The Inner Ear

This week’s Advent theme: Hearing God in the Silence

Today’s scripture: Luke 19:41-44 (NRSV) (The Message) (KJV) What might God be saying to me?

My thoughts (John Seksay):

How easy is it to listen? I do know that my hearing isn’t quite as sharp as it once was, and it’s certainly nothing like my partner Greg. He grew up on a farm and can still hear a gnat land in the next room. So I know his ears are always pulling in more information than mine. He’s sensitive to loud, noisy environments, whether it is the annoying power tools of maintenance crews or praise music played loudly to generate enthusiasm. He can literally get a headache from noise in environments I would find tolerable. For him the pleasure of any experience has a link to its loudness. Needless to say, he is a light sleeper who is easily awakened.

Since Greg works nights, I try to regulate my activities to keep our home quiet in the mornings. As the years have passed, the sound of me pouring a cup of coffee in the kitchen no longer disturbs him.
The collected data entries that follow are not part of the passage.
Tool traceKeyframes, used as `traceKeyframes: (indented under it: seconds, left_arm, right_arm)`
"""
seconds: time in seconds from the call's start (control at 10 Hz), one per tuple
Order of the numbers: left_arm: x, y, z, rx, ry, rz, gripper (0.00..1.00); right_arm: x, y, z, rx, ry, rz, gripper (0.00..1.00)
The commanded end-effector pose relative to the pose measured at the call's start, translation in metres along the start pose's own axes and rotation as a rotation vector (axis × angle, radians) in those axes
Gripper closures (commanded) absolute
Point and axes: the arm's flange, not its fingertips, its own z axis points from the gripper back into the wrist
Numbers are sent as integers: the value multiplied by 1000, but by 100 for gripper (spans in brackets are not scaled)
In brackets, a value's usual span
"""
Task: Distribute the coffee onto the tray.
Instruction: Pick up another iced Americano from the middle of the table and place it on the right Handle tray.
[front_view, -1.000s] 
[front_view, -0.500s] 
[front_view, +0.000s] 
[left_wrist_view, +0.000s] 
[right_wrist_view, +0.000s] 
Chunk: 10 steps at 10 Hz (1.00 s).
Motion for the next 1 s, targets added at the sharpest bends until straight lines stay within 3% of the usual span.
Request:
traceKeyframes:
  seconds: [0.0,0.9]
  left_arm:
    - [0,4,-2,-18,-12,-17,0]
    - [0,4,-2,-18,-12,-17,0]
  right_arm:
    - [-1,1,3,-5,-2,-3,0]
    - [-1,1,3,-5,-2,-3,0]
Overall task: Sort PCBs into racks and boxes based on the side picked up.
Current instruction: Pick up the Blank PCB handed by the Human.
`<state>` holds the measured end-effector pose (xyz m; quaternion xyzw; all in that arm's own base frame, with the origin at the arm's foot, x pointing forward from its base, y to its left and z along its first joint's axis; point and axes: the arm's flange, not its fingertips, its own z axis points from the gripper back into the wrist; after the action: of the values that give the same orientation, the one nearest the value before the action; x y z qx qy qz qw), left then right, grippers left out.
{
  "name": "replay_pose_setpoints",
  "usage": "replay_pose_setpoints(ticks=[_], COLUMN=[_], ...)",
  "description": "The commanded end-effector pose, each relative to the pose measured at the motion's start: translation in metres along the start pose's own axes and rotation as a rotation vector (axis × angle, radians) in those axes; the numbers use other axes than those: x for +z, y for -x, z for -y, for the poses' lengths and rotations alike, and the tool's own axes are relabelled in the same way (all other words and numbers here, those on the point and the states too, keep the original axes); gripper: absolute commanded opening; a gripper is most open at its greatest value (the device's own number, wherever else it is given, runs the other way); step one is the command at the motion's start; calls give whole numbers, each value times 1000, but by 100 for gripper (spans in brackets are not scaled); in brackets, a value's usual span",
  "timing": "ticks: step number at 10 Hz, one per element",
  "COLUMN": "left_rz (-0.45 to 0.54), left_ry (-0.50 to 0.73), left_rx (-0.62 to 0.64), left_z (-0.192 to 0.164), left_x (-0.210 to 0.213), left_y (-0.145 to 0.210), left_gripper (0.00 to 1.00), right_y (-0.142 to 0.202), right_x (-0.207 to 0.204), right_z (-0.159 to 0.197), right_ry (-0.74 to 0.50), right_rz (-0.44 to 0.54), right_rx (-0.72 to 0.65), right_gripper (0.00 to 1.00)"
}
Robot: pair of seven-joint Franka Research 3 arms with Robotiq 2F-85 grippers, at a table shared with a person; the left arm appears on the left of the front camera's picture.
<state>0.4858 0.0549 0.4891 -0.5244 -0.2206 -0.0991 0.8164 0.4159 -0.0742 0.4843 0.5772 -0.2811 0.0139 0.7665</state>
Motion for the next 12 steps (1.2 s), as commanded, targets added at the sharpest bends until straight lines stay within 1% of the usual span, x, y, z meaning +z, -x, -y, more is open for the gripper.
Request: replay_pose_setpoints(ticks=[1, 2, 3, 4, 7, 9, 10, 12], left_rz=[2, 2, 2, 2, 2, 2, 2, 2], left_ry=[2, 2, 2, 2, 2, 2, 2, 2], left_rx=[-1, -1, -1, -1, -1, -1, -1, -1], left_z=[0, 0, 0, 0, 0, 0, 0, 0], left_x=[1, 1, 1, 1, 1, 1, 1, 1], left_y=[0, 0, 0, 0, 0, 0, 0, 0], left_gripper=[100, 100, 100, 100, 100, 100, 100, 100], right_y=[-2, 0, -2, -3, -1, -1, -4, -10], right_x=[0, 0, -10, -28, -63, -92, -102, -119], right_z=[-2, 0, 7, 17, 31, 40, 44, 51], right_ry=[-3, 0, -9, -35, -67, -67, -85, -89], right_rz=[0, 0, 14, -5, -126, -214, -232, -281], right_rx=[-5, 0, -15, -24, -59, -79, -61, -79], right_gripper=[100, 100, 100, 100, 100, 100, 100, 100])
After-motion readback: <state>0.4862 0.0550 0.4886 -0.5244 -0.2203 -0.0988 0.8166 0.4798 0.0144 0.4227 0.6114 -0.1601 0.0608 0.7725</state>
I can read the paper and putter at my desk. His hearing is still sensitive, but some modest noises have been assigned to a category of “normal” that no longer causes him to be startled or disturbed. That’s because our minds are constantly filtering what the senses provide, separating what needs attention from what doesn’t. So listening isn’t just about hearing, it’s about the mind knowing what is important out of all the jumbled information being sensed. Beyond the physical inner ear is a critically important, non-physical inner ear.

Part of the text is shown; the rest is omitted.